Dataset items
* * *
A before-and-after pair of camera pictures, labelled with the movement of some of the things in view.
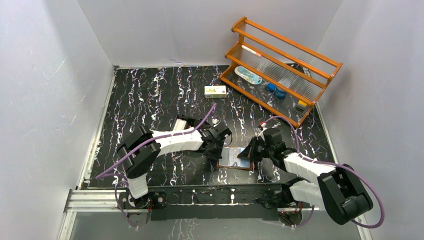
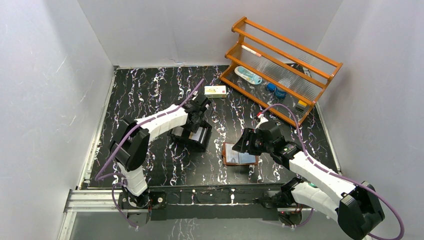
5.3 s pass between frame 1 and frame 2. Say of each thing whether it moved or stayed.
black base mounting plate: stayed
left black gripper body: moved
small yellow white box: stayed
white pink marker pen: stayed
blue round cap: stayed
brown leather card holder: moved
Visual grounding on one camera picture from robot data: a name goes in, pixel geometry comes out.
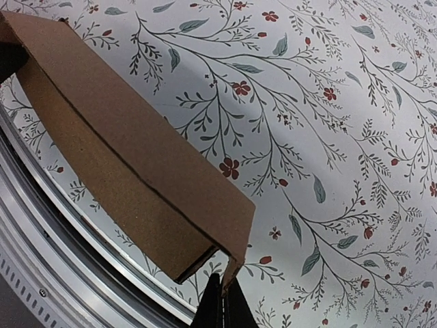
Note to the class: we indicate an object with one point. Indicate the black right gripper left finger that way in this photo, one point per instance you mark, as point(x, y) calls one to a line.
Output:
point(209, 311)

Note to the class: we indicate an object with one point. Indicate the floral patterned table mat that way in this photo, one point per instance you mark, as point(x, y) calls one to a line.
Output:
point(323, 113)

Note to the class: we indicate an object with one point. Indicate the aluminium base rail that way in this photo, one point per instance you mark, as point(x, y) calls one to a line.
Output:
point(67, 270)

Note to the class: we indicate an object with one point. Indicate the brown cardboard box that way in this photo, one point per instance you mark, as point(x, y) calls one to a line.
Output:
point(175, 205)

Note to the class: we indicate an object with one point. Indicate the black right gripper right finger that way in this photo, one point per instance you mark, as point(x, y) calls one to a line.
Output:
point(237, 313)

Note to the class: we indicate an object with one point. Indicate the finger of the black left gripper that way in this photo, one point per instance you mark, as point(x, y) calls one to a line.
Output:
point(12, 58)

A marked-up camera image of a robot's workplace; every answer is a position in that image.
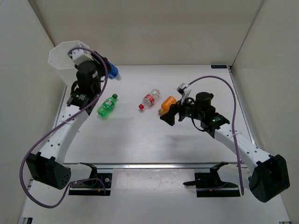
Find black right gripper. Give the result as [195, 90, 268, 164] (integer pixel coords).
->
[161, 94, 205, 126]

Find clear bottle blue label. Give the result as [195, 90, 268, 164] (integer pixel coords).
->
[108, 62, 121, 81]

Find green plastic soda bottle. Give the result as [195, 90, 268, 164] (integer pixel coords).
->
[97, 94, 118, 119]

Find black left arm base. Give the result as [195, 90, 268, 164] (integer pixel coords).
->
[68, 162, 113, 196]

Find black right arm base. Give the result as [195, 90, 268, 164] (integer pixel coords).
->
[183, 161, 241, 198]

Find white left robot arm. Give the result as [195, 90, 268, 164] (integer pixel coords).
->
[26, 48, 111, 189]

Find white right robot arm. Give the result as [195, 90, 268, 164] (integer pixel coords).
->
[160, 92, 290, 203]

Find translucent white plastic bin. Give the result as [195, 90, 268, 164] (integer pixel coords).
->
[48, 41, 89, 87]

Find orange juice bottle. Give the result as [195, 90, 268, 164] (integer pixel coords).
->
[158, 96, 177, 116]

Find clear bottle red label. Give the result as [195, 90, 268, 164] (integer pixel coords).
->
[138, 88, 161, 111]

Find dark label on table edge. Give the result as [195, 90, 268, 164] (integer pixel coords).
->
[211, 65, 227, 69]

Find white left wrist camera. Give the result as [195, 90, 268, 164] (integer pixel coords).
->
[68, 49, 93, 66]

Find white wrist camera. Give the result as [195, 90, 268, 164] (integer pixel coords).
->
[68, 49, 93, 66]
[177, 83, 191, 104]

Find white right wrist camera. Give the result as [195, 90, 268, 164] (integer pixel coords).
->
[177, 83, 191, 104]

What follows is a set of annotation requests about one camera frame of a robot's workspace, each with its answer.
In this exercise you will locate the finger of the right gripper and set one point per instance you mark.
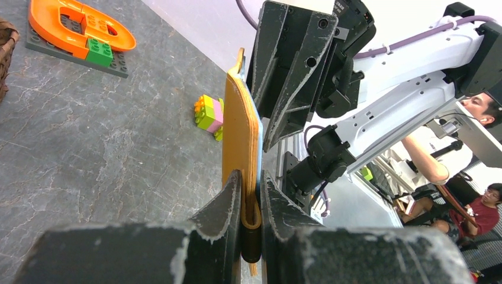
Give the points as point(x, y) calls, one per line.
point(299, 93)
point(281, 30)

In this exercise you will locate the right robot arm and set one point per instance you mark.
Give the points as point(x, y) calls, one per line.
point(404, 85)

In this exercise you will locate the person in white shirt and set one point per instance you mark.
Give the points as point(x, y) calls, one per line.
point(412, 159)

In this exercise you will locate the pink and green brick stack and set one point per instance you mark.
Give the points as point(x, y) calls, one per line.
point(209, 115)

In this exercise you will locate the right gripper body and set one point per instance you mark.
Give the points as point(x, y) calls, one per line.
point(339, 87)

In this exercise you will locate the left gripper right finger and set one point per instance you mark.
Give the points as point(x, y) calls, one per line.
point(297, 249)

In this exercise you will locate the green toy brick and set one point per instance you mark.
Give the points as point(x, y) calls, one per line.
point(99, 53)

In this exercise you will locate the person in red shirt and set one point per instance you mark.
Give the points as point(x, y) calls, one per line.
point(482, 210)

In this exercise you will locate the orange plastic ring toy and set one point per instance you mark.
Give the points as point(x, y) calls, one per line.
point(68, 25)

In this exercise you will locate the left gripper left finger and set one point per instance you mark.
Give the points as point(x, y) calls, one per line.
point(203, 249)

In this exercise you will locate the brown woven basket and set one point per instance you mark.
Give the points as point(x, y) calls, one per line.
point(9, 38)

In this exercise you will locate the yellow leather card holder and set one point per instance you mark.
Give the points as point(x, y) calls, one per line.
point(241, 129)

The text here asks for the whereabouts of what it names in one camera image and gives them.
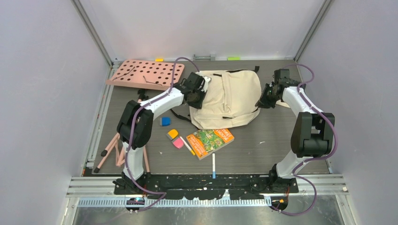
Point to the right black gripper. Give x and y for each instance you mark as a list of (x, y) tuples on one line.
[(263, 102)]

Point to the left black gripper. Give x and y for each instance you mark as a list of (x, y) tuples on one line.
[(199, 104)]

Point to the cream canvas backpack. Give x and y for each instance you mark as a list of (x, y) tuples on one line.
[(233, 98)]

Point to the orange paperback book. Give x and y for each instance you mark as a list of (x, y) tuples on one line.
[(206, 142)]

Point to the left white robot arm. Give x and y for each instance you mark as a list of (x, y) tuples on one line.
[(136, 123)]

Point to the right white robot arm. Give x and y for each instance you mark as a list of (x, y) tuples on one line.
[(313, 132)]

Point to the blue eraser block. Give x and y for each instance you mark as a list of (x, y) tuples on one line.
[(165, 121)]

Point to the orange eraser block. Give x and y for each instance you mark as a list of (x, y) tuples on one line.
[(172, 134)]

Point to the pink eraser block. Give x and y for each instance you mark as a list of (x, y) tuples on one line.
[(178, 143)]

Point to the pink perforated stand board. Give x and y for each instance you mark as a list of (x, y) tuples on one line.
[(143, 74)]

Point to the yellow capped white marker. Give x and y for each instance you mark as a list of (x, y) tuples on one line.
[(187, 146)]

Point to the blue capped white marker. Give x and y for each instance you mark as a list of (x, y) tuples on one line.
[(213, 166)]

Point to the pink tripod stand legs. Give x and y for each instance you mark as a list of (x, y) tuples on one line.
[(113, 144)]

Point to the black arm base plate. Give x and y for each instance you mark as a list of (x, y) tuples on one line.
[(204, 187)]

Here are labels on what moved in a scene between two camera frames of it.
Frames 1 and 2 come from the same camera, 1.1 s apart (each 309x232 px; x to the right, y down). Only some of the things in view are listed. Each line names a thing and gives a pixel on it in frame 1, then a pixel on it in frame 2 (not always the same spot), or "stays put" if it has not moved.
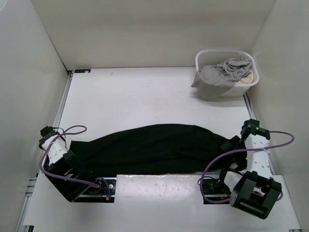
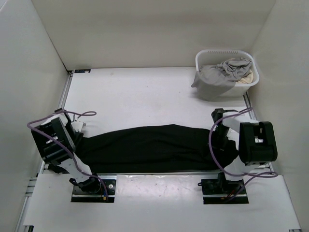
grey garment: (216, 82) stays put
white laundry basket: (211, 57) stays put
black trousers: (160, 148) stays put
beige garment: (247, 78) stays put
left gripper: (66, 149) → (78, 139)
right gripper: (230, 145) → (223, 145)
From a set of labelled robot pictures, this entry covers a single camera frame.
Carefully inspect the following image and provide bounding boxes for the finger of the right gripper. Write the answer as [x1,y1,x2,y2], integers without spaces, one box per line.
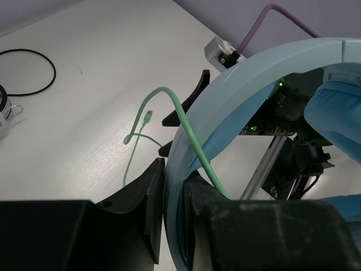
[158,142,172,157]
[162,69,210,126]

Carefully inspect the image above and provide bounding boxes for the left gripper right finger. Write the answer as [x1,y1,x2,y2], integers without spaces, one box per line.
[183,173,360,270]

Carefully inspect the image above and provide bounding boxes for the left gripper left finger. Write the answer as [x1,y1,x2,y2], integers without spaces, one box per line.
[1,158,165,270]

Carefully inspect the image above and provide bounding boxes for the black headphone cable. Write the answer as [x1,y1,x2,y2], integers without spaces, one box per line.
[0,49,56,98]

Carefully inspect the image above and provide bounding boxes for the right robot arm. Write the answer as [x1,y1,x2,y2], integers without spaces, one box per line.
[239,68,333,199]

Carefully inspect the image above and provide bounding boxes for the light blue headphones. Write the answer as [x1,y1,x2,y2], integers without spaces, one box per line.
[164,38,360,270]

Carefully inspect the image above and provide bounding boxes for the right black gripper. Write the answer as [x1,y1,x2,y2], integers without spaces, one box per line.
[239,72,324,136]

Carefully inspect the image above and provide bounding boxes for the black white headphones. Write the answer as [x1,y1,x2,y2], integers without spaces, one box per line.
[1,86,24,141]

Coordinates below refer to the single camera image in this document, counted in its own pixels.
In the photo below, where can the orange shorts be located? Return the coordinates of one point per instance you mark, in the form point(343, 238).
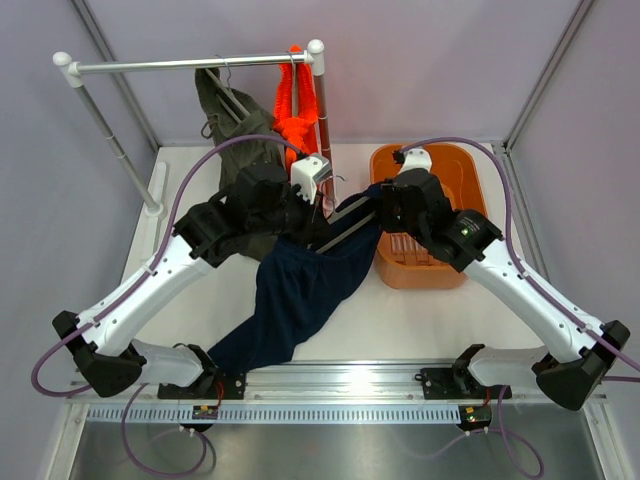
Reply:
point(299, 131)

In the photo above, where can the navy blue shorts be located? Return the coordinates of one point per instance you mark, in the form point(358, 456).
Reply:
point(297, 292)

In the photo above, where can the orange plastic basket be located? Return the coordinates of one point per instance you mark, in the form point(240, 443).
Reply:
point(400, 261)

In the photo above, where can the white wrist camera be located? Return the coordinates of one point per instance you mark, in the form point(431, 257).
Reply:
point(308, 174)
point(415, 158)

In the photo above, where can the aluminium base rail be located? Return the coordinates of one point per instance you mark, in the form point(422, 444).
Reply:
point(332, 383)

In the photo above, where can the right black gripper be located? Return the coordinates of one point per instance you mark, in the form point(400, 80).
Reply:
point(389, 197)

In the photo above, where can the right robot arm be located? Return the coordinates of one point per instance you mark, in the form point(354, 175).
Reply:
point(577, 348)

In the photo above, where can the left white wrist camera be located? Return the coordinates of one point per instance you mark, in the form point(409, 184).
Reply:
point(308, 174)

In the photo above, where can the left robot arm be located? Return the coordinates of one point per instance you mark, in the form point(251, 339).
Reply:
point(104, 345)

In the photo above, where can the silver clothes rack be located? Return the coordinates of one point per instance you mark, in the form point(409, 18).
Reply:
point(74, 73)

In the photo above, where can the white slotted cable duct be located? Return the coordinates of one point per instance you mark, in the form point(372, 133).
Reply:
point(436, 414)

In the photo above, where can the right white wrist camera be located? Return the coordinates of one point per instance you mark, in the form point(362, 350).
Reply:
point(415, 158)

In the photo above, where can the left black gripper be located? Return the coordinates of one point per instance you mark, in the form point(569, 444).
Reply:
point(314, 225)

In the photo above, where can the grey hanger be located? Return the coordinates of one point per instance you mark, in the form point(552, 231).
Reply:
point(294, 83)
point(353, 223)
point(234, 107)

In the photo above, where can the olive green shorts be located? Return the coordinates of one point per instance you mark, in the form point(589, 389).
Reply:
point(249, 142)

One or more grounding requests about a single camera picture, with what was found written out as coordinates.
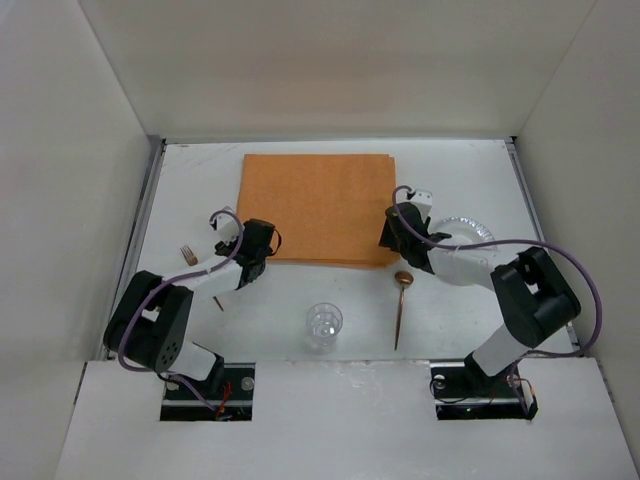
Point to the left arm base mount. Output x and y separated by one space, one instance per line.
225 396

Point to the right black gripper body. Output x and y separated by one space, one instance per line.
393 230

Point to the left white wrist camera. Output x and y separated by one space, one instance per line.
226 224

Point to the copper fork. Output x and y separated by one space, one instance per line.
188 255

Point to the copper spoon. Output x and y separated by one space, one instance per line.
404 279

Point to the clear drinking glass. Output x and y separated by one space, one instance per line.
324 322

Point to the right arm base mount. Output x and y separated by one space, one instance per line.
461 393

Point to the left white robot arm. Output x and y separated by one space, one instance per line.
148 327

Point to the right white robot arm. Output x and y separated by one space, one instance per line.
534 298

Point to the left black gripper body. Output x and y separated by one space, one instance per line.
263 232

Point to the white round plate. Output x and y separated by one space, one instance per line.
462 231

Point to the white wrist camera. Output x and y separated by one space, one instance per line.
226 224
422 200

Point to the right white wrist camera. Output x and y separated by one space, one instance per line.
422 200

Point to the orange cloth placemat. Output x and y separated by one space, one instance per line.
328 208

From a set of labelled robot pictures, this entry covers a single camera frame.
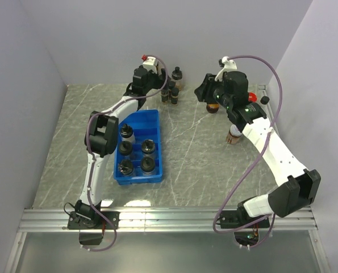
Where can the small spice jar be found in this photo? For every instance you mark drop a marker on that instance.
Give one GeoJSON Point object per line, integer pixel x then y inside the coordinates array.
{"type": "Point", "coordinates": [172, 84]}
{"type": "Point", "coordinates": [174, 93]}
{"type": "Point", "coordinates": [164, 96]}

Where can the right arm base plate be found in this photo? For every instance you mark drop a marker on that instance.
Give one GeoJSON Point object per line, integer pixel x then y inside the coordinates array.
{"type": "Point", "coordinates": [231, 219]}

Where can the black cap bottle back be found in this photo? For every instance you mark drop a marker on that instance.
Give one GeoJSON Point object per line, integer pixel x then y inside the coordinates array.
{"type": "Point", "coordinates": [125, 149]}

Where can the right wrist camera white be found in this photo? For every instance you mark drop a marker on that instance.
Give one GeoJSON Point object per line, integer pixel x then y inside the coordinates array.
{"type": "Point", "coordinates": [227, 65]}

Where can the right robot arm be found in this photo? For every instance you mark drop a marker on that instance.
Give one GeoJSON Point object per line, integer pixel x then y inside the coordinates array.
{"type": "Point", "coordinates": [296, 185]}

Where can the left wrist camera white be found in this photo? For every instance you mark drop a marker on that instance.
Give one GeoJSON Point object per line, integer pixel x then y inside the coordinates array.
{"type": "Point", "coordinates": [150, 64]}

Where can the black cap bottle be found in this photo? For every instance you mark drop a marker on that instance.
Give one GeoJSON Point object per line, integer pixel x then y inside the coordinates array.
{"type": "Point", "coordinates": [125, 149]}
{"type": "Point", "coordinates": [148, 147]}

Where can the red lid jar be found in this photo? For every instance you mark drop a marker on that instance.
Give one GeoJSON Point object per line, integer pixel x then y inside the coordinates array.
{"type": "Point", "coordinates": [212, 108]}
{"type": "Point", "coordinates": [252, 97]}

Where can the shaker jar white powder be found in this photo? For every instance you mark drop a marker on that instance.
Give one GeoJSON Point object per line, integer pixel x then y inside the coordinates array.
{"type": "Point", "coordinates": [126, 167]}

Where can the small spice jar back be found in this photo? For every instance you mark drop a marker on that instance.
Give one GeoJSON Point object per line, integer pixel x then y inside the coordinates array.
{"type": "Point", "coordinates": [172, 84]}

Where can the small spice jar left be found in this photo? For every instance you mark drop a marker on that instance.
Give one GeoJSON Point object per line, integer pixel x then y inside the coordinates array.
{"type": "Point", "coordinates": [164, 96]}

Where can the aluminium front rail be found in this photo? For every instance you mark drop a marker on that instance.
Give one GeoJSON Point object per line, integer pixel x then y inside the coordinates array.
{"type": "Point", "coordinates": [150, 219]}

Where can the black cap bottle front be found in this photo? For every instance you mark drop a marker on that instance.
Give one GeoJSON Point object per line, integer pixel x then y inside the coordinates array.
{"type": "Point", "coordinates": [148, 147]}

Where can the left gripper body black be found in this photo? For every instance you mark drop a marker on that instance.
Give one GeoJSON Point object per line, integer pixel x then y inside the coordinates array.
{"type": "Point", "coordinates": [154, 83]}

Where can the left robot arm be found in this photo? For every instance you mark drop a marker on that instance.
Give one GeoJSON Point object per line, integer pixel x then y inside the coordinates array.
{"type": "Point", "coordinates": [101, 140]}

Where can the tall clear sauce bottle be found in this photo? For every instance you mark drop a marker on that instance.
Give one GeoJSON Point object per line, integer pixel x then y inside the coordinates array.
{"type": "Point", "coordinates": [265, 100]}

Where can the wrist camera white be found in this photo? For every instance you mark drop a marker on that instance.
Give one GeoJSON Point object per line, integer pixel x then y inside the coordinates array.
{"type": "Point", "coordinates": [227, 65]}
{"type": "Point", "coordinates": [150, 64]}

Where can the white lid spice jar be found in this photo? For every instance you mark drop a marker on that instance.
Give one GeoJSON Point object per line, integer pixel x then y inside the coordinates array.
{"type": "Point", "coordinates": [233, 135]}

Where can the blue divided plastic bin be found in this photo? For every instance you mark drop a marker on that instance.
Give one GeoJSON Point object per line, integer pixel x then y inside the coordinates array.
{"type": "Point", "coordinates": [138, 156]}

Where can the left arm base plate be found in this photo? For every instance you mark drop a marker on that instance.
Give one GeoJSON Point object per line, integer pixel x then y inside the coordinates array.
{"type": "Point", "coordinates": [112, 220]}

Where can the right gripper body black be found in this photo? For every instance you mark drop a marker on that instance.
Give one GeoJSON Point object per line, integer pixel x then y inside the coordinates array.
{"type": "Point", "coordinates": [218, 94]}

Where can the knob lid jar white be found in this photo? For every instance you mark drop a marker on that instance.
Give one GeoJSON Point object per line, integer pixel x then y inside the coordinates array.
{"type": "Point", "coordinates": [148, 166]}

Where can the small spice jar right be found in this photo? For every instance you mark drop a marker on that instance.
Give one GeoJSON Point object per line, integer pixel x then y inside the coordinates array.
{"type": "Point", "coordinates": [174, 93]}

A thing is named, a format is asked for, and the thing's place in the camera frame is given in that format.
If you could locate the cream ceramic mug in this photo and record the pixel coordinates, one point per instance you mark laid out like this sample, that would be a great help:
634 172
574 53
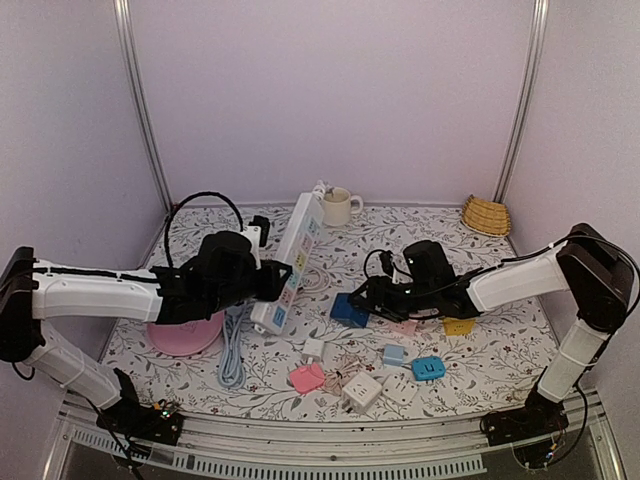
* * *
The expected output is each line of the records above that includes the word "grounding".

Task response:
Visual grounding on one camera picture from robot data: a name goes in, pixel geometry comes out.
One or more grounding requests about a single camera picture, with what was found written out as coordinates.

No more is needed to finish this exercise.